Damman Kevin, Kjekshus John, Wikstrand John, Cleland John G F, Komajda Michel, Wedel Hans, Waagstein Finn, McMurray John J V
British Heart Foundation Cardiovascular Research Centre, University of Glasgow, Glasgow, UK.
University of Groningen, Department of Cardiology, University Medical Centre Groningen, Hanzeplein 1, 9700RB, Groningen, the Netherlands.
Eur J Heart Fail. 2016 Mar;18(3):328-36. doi: 10.1002/ejhf.462. Epub 2015 Dec 23.
We aimed to study the relationships of loop diuretic dose with renal function and clinical outcomes in patients with chronic heart failure (HF).
Loop diuretic dose at baseline was recorded in patients included in the Controlled Rosuvastatin Multinational Trial in Heart Failure (CORONA). The relationship to change in estimated glomerular filtration rate (eGFR) over time and to the first occurrence of the composite outcome of cardiovascular (CV) death or hospitalization owing to HF was examined in propensity score matched cohorts. Of the 5011 patients, 2550, 745, and 449 were receiving >80 mg (high), 41-80 mg (medium) and ≤40 mg (low) of loop diuretics in furosemide equivalent daily dosages, respectively, which were used to assemble 229, 385, and 1045 pairs of propensity-matched high, medium, and low dose cohorts. Compared with matched no loop diuretic groups, eGFR declined 0.3 ± 0.2, 0.3 ± 0.3 and 1.2 ± 0.5 mL/min/1.73 m(2) /year in the low-, medium-, and high-dose groups, respectively. Compared with matched no loop diuretic groups, hazard ratios (HR) (95% confidence intervals) for outcome associated with low-, medium- and high-dose groups were 1.71 (1.41-2.06), 1.99 (1.50-2.64), and 2.94 (1.95-4.41), respectively. Higher loop diuretic dose was particularly associated with increased risk for hospitalization owing to HF: HR 4.80 (2.75-8.37), P < 0.001.
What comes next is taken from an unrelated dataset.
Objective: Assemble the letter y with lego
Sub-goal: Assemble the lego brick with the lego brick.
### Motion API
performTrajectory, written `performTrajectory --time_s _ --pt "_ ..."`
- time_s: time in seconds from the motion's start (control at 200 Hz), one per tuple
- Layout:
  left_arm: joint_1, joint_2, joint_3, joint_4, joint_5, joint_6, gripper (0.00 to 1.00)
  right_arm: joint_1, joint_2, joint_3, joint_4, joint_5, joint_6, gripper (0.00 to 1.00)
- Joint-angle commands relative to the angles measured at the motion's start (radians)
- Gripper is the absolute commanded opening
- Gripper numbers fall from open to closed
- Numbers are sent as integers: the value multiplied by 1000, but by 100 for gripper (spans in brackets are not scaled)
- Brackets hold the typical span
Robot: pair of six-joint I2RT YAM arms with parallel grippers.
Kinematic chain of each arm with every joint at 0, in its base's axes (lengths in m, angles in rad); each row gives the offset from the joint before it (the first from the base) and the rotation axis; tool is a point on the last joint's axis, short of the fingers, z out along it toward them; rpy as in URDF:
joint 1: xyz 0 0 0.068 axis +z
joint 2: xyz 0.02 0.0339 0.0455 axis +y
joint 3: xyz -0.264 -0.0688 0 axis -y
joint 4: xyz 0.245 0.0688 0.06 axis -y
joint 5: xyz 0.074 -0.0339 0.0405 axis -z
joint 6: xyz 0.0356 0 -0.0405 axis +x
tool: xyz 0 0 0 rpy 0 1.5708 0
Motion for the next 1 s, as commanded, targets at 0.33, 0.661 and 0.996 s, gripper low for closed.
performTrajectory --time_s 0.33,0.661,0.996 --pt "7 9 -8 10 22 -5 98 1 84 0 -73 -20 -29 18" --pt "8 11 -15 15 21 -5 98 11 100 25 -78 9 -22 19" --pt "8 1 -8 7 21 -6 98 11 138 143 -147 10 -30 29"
The use of loop diuretics was associated with a slightly greater rate of decline in eGFR, which did not vary significantly by diuretic dose.Loop diuretic dose was associated with higher risks of (CV) mortality and predominantly hospitalization owing to HF, which appeared to be higher among those receiving higher daily doses.
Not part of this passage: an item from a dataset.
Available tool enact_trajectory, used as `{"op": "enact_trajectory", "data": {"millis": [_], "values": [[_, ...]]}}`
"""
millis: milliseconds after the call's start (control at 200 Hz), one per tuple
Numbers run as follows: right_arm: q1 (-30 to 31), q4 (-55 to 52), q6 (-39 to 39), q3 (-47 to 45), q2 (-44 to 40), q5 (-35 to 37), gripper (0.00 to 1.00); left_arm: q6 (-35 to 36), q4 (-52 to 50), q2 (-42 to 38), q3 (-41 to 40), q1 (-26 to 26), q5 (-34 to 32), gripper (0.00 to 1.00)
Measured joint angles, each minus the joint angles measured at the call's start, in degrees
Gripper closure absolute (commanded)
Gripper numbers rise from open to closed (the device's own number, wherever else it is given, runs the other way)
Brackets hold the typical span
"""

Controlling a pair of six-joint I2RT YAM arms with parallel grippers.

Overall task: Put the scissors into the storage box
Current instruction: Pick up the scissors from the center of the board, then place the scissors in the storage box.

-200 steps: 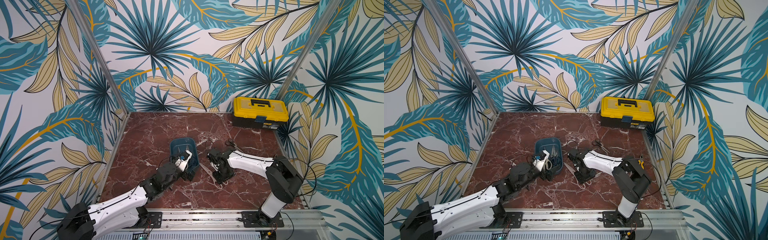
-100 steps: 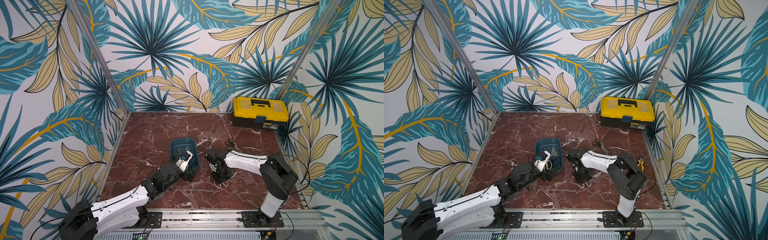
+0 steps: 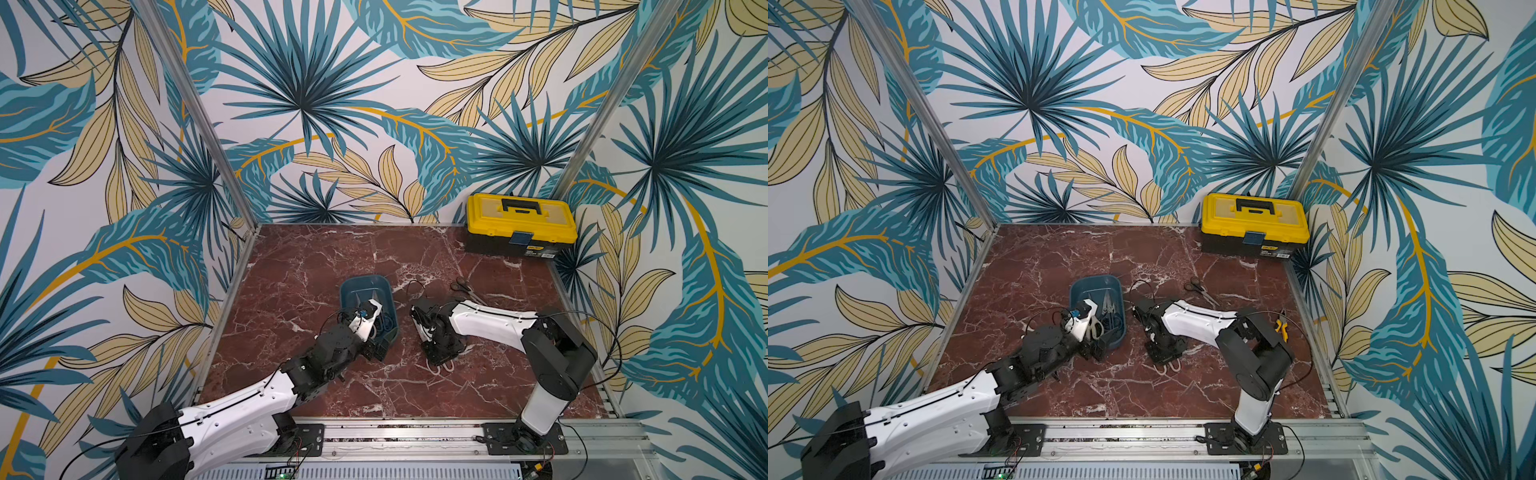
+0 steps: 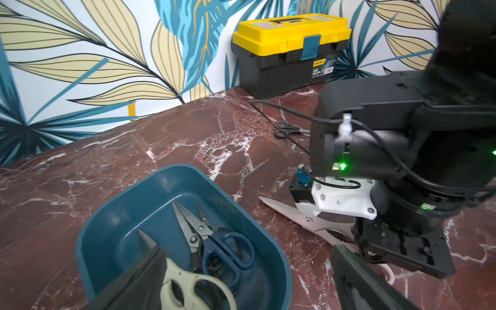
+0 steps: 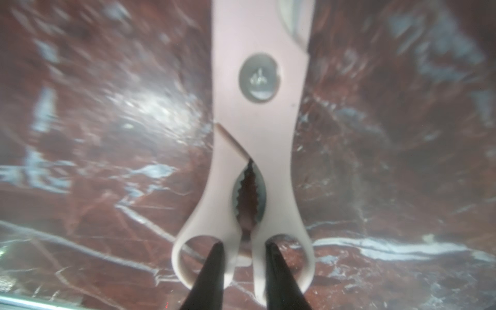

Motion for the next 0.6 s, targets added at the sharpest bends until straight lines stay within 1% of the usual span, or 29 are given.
{"op": "enact_trajectory", "data": {"millis": [170, 381, 471, 601], "values": [[0.0, -2.6, -0.1, 7.3, -3.0, 1.0, 0.81, -3.1, -2.8, -3.4, 1.4, 2.6, -4.0, 0.0], [0.1, -4.8, -1.0, 19.2, -2.8, 0.5, 0.8, -10.4, -8.3, -11.4, 0.9, 6.5, -14.2, 0.0], [0.7, -5.5, -1.5, 26.4, 0.8, -0.9, 0.79, -13.4, -10.9, -15.8, -0.3, 7.0, -19.2, 0.0], [2.7, -5.3, -1.1, 36.9, 10.1, -3.8, 0.79, -16.9, -15.3, -22.9, -3.2, 7.1, -24.7, 0.0]]}}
我们旨在研究慢性心力衰竭(HF)患者中袢利尿剂剂量与肾功能及临床结局之间的关系。
在心力衰竭罗苏伐他汀多国对照试验(CORONA)纳入的患者中记录基线时的袢利尿剂剂量。在倾向评分匹配队列中,研究其与估计肾小球滤过率(eGFR)随时间变化以及与心血管(CV)死亡或因HF住院的复合结局首次发生之间的关系。5011例患者中,分别有2550例、745例和449例接受袢利尿剂,以速尿等效日剂量计,分别为>80mg(高剂量)、41 - 80mg(中剂量)和≤40mg(低剂量),用于组建229对、385对和1045对倾向匹配的高、中、低剂量队列。与匹配的未使用袢利尿剂组相比,低、中、高剂量组的eGFR分别下降0.3±0.2、0.3±0.3和1.2±0.5mL/min/1.73m²/年。与匹配的未使用袢利尿剂组相比,低、中、高剂量组结局的风险比(HR)(95%置信区间)分别为1.71(1.41 - 2.06)、1.99(1.50 - 2.64)和2.94(1.95 - 4.41)。更高的袢利尿剂剂量尤其与因HF住院风险增加相关:HR为4.80(2.75 - 8.37),P<0.001。
使用袢利尿剂与eGFR下降速率略有增加相关,且这种下降速率在不同利尿剂剂量之间无显著差异。袢利尿剂剂量与(CV)死亡率及主要因HF住院的较高风险相关,在接受较高日剂量的患者中似乎更高。